Two researchers used OpenAI’s Astra models and Anthropic’s Claude Opus 5 to decode two messages encrypted by Enigma machines, among seven known unsolved messages that remain. The case demonstrates the models’ ability to combine archival research, simulation, and reasoning, but leaves open questions about the data sources they accessed.
OpenAI’s Astra models and Anthropic’s Claude Opus 5 successfully decoded two historical messages encrypted by Enigma machines after they had remained unsolved for many years. The result represents a practical application of large language models to a task combining cryptanalysis, archival research, and reconstruction of the encryption circumstances.
How were the two messages solved?
Developer Carter Leffen asked the Astra model to search a database of unsolved Enigma messages and attempt to decode one of them. The model conducted archival research, extracted contextual clues, and built an Enigma machine simulator before recovering the original text of a message that had puzzled researchers since 2005. Leffen also used the model to create an interactive website explaining the problem.

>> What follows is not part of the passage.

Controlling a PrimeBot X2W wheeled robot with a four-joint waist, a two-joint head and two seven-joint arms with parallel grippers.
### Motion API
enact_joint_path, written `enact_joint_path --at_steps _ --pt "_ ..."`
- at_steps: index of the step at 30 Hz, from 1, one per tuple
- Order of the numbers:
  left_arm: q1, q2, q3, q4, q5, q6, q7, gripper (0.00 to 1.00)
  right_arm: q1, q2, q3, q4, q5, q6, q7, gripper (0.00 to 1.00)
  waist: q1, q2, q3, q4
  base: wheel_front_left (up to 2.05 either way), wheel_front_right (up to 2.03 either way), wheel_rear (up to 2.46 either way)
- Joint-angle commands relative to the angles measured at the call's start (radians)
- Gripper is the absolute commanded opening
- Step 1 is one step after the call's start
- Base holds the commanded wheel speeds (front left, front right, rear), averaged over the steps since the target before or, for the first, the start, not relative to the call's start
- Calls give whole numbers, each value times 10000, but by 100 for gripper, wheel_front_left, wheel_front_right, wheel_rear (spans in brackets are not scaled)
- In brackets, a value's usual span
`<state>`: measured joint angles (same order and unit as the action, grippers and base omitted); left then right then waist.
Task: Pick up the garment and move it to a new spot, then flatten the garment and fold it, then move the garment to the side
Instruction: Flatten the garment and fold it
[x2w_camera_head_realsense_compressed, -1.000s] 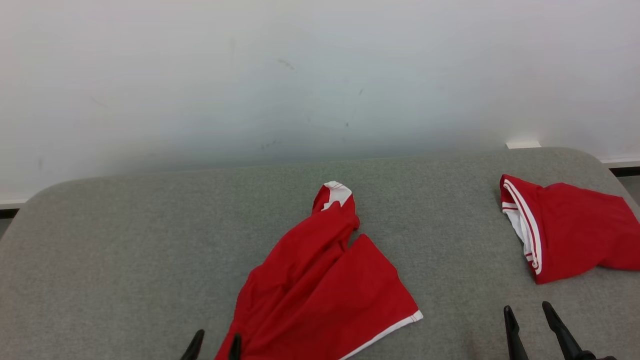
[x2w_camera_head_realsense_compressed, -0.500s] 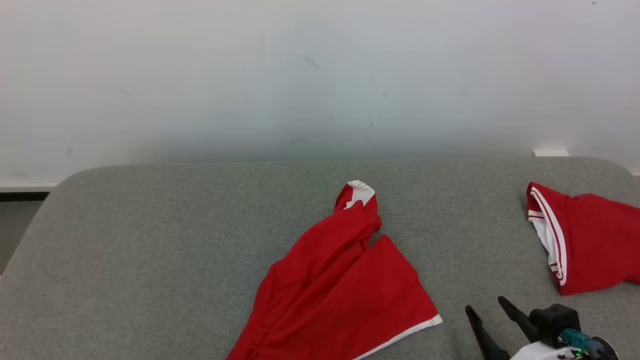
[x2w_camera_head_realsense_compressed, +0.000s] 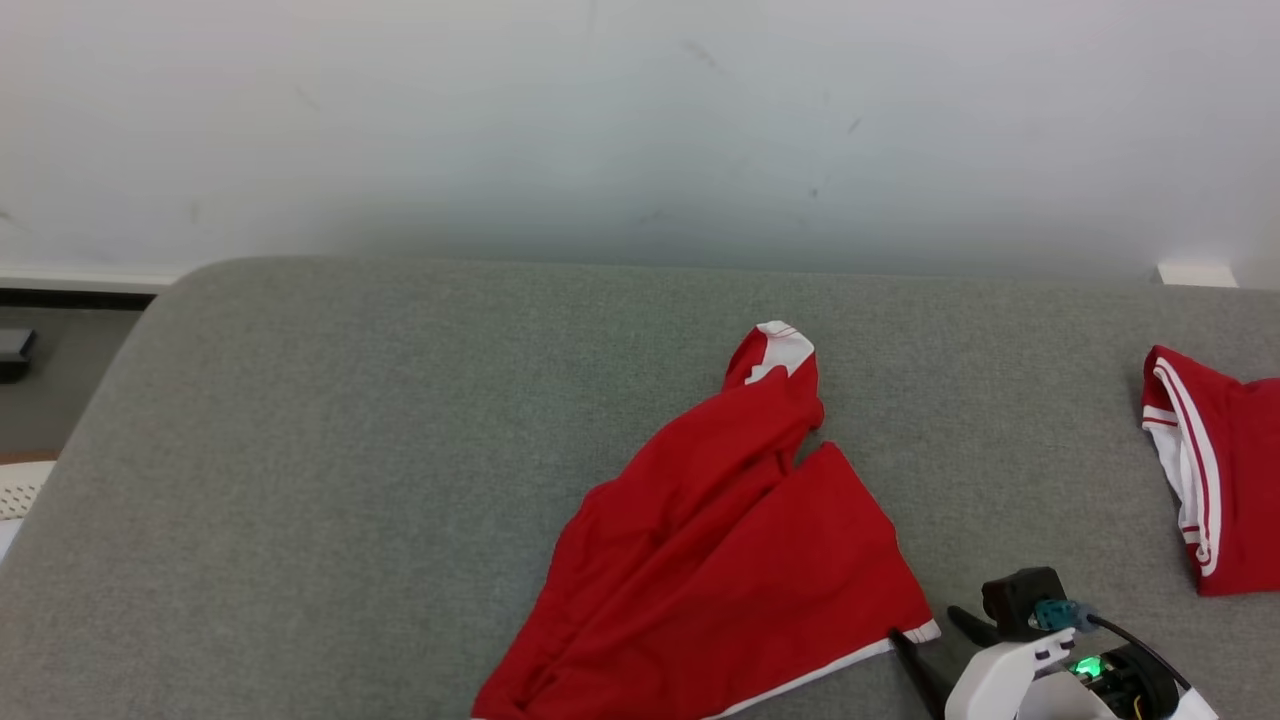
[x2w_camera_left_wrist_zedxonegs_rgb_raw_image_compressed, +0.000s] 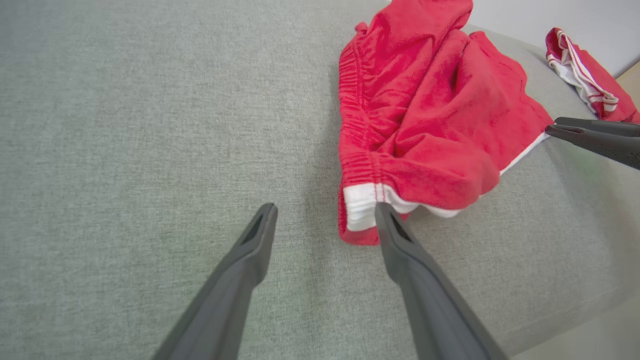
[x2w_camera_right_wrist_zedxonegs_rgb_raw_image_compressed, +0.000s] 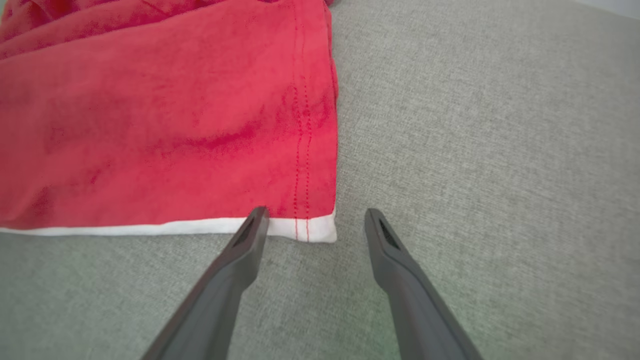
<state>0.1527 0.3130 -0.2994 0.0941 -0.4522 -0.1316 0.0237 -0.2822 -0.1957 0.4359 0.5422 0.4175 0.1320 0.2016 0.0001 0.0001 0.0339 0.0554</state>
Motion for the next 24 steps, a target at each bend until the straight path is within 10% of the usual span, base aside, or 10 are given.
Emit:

Frode Weierud, a retired electrical engineer who runs the Crypto Cellar website and maintains resources, records, and a database of Enigma messages, reviewed and authenticated the solution. He said that what Astra accomplished in two days would have taken a human researcher weeks or months, according to the source’s account of his comments.
As for the second message, it was decoded by Jack Willis, a cybersecurity executive, using Claude Opus 5. Willis contacted Weierud on September 21 and gave the model more detailed instructions, including the name known from the signature of a particular officer, which helped it reach the original text.
Why does this result matter?
The significance of the case lies not merely in a model outperforming a historical cipher machine, but in the nature of the workflow Astra followed: searching for sources, understanding the context, building a simulation tool, and then testing a hypothesis to decode the message. This shows how agentic models can handle problems that cannot be solved with a memorized answer but instead require a sequence of steps and tools.
At the same time, the example alone does not prove that the model carried out independent reasoning or that the solution was free from the risks of accessing external information. Astra’s records include references to messages preserved in a private collection not hosted on Weierud’s website. He was unable to determine whether the model had accessed them, whether the information had been published elsewhere, or whether it appeared in the German government’s public archives. The verifiability of the model’s sources therefore remains an essential part of evaluating the result.
How many Enigma messages remain?
According to Weierud, seven Enigma messages remain unsolved, in addition to one message whose original text is known to researchers but whose cipher they have not deciphered. This list may become shorter if models manage to repeat this type of work, but the source does not yet provide evidence of their success with the remaining messages.